Punctuality is a necessary habit

Punctuality is a necessary habit in all public affairs in civilized society.
Without it, nothing could ever be brought to a conclusion; everything would be
in a state of chaos. Only in a sparsely-populated rural community is it possible
to disregard it. In ordinary living, there can be some tolerance of
unpunctuality. The intellectual, who is working on some abstruse problem, has
everything coordinated and organized for the matter in hand. He is therefore
forgiven if late for a dinner party. But people are often reproached for
unpunctuality when their only fault is cutting things fine. It is hard for
energetic, quick-minded people to waste time, so they are often tempted to
finish a job before setting out to keep an appointment. If no accidents occur on
the way, like punctured tyres, diversions of traffic, sudden descent of fog,
they will be on time. They are often more industrious, useful citizens than
those who are never late. The over-punctual can be as much a trial to others as
the unpunctual. The guest who arrives half an hour too soon is the greatest
nuisance. Some friends of my family had this irritating habit. The only thing to
do was ask them to come half an hour later than the other guests. Then they
arrived just when we wanted them.
If you are catching a train, it is always better to be comfortably early than
even a fraction of a minute too late. Although being early may mean wasting a
tittle time, this will be less than if you miss the train and have to wait an
hour or more for the next one; and you avoid the frustration of arriving at the
very moment when the train is drawing out of the station and being unable to get
on it. An even harder situation is to be on the platform in good time for a
train and still to see it go off without you.

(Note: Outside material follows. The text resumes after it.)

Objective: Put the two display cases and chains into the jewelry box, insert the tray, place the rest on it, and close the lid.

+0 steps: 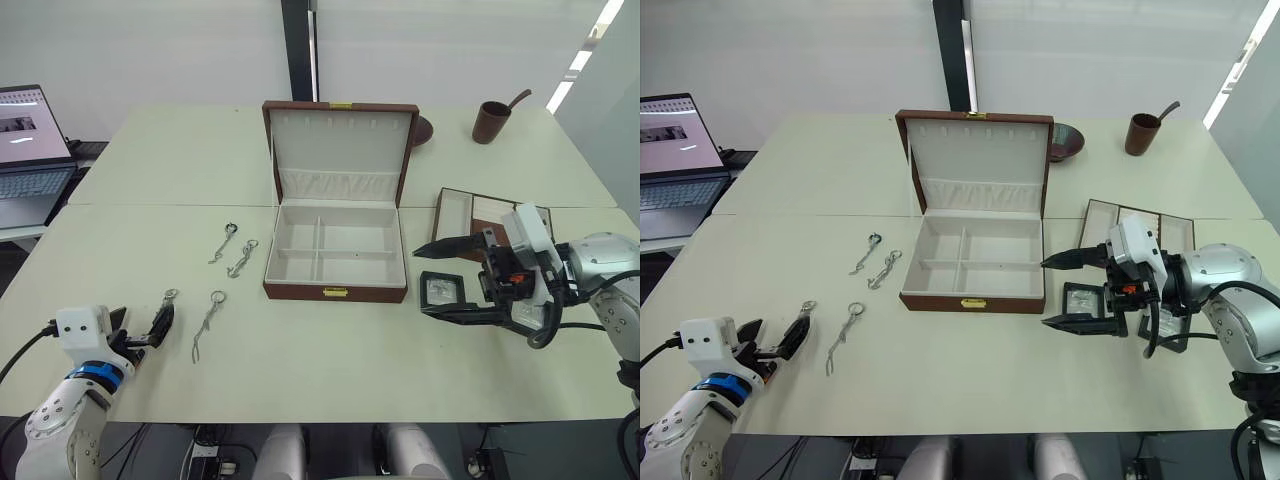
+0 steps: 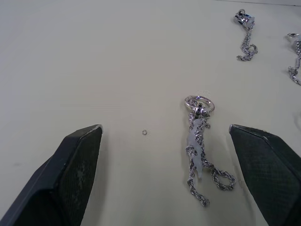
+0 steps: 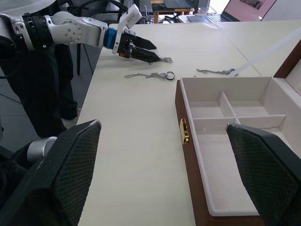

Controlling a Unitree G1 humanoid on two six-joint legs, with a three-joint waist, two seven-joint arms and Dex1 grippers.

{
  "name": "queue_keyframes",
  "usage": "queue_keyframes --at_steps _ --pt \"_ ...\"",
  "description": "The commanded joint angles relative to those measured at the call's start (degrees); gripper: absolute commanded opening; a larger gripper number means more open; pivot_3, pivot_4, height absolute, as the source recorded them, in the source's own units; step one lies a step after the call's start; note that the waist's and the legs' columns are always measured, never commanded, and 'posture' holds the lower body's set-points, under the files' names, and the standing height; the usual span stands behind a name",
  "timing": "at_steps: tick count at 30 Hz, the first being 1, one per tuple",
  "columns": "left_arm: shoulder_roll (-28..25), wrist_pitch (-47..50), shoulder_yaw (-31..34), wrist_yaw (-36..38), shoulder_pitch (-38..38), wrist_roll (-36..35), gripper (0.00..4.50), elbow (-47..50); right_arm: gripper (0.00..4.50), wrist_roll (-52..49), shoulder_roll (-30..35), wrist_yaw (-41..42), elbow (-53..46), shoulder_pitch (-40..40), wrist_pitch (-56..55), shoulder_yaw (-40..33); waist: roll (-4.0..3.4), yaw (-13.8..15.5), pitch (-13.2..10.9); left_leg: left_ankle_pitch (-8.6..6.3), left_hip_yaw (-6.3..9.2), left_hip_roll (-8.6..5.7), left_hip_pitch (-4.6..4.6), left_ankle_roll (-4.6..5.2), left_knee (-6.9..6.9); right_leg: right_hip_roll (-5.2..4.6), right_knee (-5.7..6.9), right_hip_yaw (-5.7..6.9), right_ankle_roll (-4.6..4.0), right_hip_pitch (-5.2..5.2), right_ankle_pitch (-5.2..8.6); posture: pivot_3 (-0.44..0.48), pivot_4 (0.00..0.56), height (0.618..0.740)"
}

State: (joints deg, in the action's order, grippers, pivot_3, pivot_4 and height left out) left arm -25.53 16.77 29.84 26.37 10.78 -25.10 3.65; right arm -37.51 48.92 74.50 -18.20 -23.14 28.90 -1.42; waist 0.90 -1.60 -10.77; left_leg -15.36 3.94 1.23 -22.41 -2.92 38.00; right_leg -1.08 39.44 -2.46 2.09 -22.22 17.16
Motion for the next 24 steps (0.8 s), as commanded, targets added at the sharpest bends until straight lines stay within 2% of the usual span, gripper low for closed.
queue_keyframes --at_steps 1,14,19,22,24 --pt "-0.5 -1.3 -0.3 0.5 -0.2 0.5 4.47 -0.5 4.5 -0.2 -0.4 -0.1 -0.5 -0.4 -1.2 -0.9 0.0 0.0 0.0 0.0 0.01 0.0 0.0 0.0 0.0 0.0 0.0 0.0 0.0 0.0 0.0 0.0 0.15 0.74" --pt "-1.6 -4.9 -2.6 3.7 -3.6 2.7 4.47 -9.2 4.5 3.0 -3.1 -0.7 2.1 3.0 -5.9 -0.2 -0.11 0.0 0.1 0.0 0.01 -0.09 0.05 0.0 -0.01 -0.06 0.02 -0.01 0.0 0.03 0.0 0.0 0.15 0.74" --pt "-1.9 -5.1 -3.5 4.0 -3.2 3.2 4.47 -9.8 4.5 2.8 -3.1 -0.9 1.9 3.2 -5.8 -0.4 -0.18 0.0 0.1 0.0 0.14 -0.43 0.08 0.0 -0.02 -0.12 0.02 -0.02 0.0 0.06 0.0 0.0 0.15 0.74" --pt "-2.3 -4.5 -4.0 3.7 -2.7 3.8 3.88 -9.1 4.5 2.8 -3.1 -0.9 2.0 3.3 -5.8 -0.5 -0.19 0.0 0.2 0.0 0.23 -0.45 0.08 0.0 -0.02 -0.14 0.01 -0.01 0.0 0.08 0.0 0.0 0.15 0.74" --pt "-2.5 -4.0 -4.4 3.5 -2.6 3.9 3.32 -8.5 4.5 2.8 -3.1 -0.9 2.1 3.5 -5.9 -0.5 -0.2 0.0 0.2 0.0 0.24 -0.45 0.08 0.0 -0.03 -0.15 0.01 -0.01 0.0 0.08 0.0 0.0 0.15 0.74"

Such an experience befell a
certain young girl the first time she was travelling alone.
She entered the station twenty minutes before the train was due, since her
parents had impressed upon her that it would be unforgivable to miss it and
cause the friends with whom she was going to stay to make two journeys to meet
her. She gave her luggage to a porter and showed him her ticket. To her horror
he said that she was two hours too soon. She felt in her handbag for the piece
of paper on which her father had written down all the details of the journey and
gave it to the porter. He agreed that a train did come into the station at the
time on the paper and that it did stop, but only to take on mail, not
passengers. The girl asked to see a timetable, feeling sure that her father
could not have made such a mistake. The porter went to fetch one and arrived
back with the station master, who produced it with a flourish and pointed out a
microscopic ‘o’ beside the time of the arrival of the train at his station; this
little ‘o’ indicated that the train only stopped for mail. Just as that moment
the train came into the station. The girl, tears streaming down her face, begged
to be allowed to slip into the guard's van. But the station master was adamant:
rules could not be broken. And she had to watch that train disappear towards her
destination while she was left behind.